It worked great, except that we hear that some of the people who watched all of those men doing their sit-ups now get their jollies watching 200 men at a time doing sit-ups.

And number one, speaking of movies, a cinema fan in Sydney, Australia.  The unnamed 19-year-old recovering from surgery to reattach his nose.  It was bitten off after he and another man got into an argument over whether or not the new Bruce Willis film, “Sin City,” was any good.

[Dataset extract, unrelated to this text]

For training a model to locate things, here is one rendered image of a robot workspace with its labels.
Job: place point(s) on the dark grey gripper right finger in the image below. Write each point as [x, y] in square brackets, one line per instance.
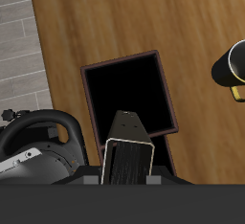
[162, 175]

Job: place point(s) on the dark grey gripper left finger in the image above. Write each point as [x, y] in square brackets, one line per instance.
[86, 174]

Wait a minute.  You‘re telling me one of these two guys thought it was good?

(COMMERCIAL BREAK)

OLBERMANN:  Eleven days since the terror attacks in London, and as the picture continues to get clearer, it also continues to get worse.  Native-born terrorists, trained or at least briefed in Pakistan, and their leader turns out to have been previously investigated by British authorities and cleared.

Our third story on the COUNTDOWN: The outline of the plot grows more discernible, but what about its mechanics?  Tonight, the physical dimensions of the bombs.  Could they only have been carried in backpacks, not, say, duffel bags?  Could you increase defense against bombs like that by barring backpacks, or is that just too simplistic?  An expert joins us in a moment.

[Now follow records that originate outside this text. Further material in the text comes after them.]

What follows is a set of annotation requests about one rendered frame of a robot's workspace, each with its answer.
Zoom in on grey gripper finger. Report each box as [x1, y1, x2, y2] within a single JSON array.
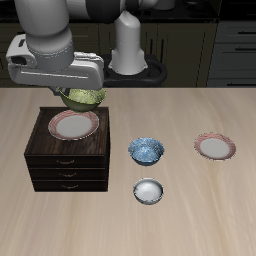
[[50, 87, 64, 98]]

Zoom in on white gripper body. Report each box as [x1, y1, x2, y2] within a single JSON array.
[[7, 51, 106, 90]]

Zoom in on green bowl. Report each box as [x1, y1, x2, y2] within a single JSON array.
[[58, 87, 107, 113]]

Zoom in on white plate with pink rim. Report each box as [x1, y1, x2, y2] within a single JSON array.
[[47, 109, 101, 141], [193, 132, 237, 162]]

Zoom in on dark wooden cabinet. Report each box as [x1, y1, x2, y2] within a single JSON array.
[[23, 106, 111, 193]]

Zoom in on blue patterned bowl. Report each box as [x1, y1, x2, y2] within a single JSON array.
[[127, 136, 166, 167]]

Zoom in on white bowl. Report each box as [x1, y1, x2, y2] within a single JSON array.
[[132, 177, 165, 206]]

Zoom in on dark kitchen cupboards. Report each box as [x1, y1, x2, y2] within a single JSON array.
[[0, 0, 222, 89]]

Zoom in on grey drawer unit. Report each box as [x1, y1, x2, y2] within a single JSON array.
[[205, 19, 256, 89]]

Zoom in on flat black base plate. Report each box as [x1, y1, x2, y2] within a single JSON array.
[[99, 54, 168, 88]]

First, the grim picture from London.  Our senior investigative correspondent is Lisa Myers—Lisa.

LISA MYERS, NBC CORRESPONDENT:  Keith, Western intelligence sources tell NBC News that an admitted al Qaeda operative has told interrogators he took one of the London bombers to a terrorist training camp in Pakistan.

(BEGIN VIDEOTAPE)

(voice-over):  Today, the Pakistan connection became indisputable, with solid evidence that three bombers visited there and that two met with al Qaeda operatives.  This is the leader of the bombers, Mohammad Sidique Khan, entering Pakistan last November, along with Shehzad Tanweer.  Authorities say the two stayed in the country four months.  Another bomber, Habib Hussain, also visited Pakistan.  U.S. sources say this al Qaeda operative now in U.S. custody, Mohammed Jenay Babar (ph), has told interrogators he took Sidique Khan to a suspected al Qaeda training camp in Pakistan during a previous visit.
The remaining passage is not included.